On Tuesday morning, Lee will have another procedure done at the Mayo.  The procedure the doctor will be doing is a "Swan-Ganz right heart cath." Swan-Ganz catheterization is the passing of a thin tube (catheter) from the vein in the neck, into the right side of the heart and the arteries leading to the lungs to monitor the heart's function, pressures, and blood flow.  We were told to expect to stay at least one night in the hospital after the procedure.



Depending on the findings,  the doctors will determine which of the following will be best for Lee: 
1) increase the milrinone doseage ( we can increase it one more level)
2) swap out milrinone for another inotrope, dobutamine (this med is sometimes better at keeping blood pressure up a little)
3) keep the "Swan" (neck catheter) in place, give both inotropes, milrinone AND dobutamine intravenously. 

The third option, will require staying in the hospital until a heart is available for Lee.  It will put him on the transplant list as 1a.  1a is the status for the most urgently needed hearts.  It's good, in that it means Lee will get a heart sooner than later.  It's hard because it means staying in the hospital until that time.  That's no fun.

 *** an update on how Lee is feeling.  He is actually feeling better this afternoon (with no nap!!)  He normally takes Carvedilol twice per day, so last night he took the lowered dose and this morning as well.  Perhaps we will be able to delay the heart cath procedure?? We know that this IS the path we will be going down, whether it is next Tuesday or next month or ... ... ...

We are steadfast in our faith in the Lord and His plan for us.  It is still a difficult journey.  Your prayers and support are coveted more than you can imagine.


Jeremiah 29:11  For I know the plans I have for you,” declares the Lord, “plans to prosper you and not to harm you, plans to give you hope and a future.


Tuesday, April 8, 2014

Lee is back on The List!!

Lee is back on the Heart Transplant Waiting List, as a 1b.

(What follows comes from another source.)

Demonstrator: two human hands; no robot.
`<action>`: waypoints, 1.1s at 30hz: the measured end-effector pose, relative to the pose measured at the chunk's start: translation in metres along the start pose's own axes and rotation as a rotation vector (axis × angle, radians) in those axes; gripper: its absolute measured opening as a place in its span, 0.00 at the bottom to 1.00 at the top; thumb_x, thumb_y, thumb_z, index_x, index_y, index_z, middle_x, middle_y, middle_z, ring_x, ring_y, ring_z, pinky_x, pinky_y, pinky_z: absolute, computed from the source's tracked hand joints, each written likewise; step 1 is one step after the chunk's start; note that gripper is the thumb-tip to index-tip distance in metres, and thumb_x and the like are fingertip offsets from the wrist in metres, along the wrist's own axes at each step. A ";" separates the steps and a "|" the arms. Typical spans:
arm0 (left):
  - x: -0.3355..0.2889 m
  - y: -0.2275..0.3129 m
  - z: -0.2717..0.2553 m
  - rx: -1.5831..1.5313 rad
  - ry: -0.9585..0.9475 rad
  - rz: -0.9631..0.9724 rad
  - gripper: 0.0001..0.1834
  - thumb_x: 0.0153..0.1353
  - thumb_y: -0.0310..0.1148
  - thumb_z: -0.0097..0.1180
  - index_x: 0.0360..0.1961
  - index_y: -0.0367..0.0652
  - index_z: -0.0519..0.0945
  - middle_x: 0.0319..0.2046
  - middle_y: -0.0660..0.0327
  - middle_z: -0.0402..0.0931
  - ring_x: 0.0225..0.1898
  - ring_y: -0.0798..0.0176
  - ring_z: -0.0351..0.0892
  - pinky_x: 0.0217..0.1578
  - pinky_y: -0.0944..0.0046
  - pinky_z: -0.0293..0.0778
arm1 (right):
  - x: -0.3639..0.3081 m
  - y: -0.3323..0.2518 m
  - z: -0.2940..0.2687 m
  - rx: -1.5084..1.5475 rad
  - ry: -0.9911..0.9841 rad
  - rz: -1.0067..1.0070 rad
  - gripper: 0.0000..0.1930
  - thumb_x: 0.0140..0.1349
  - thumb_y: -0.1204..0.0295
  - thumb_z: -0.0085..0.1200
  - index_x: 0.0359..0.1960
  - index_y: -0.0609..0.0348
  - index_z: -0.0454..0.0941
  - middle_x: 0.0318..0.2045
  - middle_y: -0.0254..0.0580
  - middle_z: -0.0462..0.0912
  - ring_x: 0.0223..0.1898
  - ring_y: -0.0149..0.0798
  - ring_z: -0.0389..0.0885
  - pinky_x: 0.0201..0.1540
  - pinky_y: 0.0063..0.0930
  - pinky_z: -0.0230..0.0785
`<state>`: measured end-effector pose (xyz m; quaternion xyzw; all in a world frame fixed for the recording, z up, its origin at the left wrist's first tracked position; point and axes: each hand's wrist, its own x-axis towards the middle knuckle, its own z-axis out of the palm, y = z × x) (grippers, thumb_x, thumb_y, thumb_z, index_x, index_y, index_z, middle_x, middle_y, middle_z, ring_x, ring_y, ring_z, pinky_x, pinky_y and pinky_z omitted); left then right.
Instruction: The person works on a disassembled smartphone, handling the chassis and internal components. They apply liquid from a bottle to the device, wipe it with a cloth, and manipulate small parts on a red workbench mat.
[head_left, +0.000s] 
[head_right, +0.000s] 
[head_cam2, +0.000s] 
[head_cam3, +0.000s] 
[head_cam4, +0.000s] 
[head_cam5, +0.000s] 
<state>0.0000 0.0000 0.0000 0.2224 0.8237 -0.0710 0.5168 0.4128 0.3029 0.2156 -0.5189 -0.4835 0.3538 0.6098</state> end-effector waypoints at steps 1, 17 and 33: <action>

On Friday, we made a run up to the Mayo Clinic to have blood drawn to be cultured for infection.  That's a little different from the normal labs Lee has drawn.  The blood is drawn from both arms (2 vials each) very slowly.  Lee says the bottles they put the blood into look like tabasco bottles.  As of this afternoon (96 hours later) there is NO sign of any bacteria/infection in his blood.  Praise the Lord!

Lee is feeling much better and is even getting out to walk a little.  For now, we will be going to the Mayo every 2 weeks, as he has been on the Milrinone 4 months now and needs close monitoring.  Our prayer is that a heart for Lee will come soon.  Waiting is hard, but we are continually thankful for family and friends who encourages us, check in on us, call, text, and email us.  It does help to keep the spirits up.

We had a nice visit from Lee's brother, Mark last week.  The visit had been planned for a couple of months and we were really glad Lee had gotten out of the hospital so he was able to really enjoy the time with Mark.  The timing was perfect, as Lee had just infused his last dose of the IV antibiotic when Mark arrived.  They had a "guys day" and drove down to Casa Grande to hang out with Seth.  It was too short a visit, but we'll take it and cherish it and look forward to the next visit.

On Sunday, my cousin Carole and her husband, Stan stopped by for brunch.  They had wintered over in Mesa (about an hour east from us) and were heading north to British Columbia.  We jammed a lot of fun & laughter into that short visit!

This week's task is to get some bids on new air conditioning units.  What FUN that will be, eh?  The days are heating up and our a/c unit is winding down, so we'll be looking to replace it soon.



Matthew 11:28 Come to me, all you who are weary and burdened, and I will give you rest.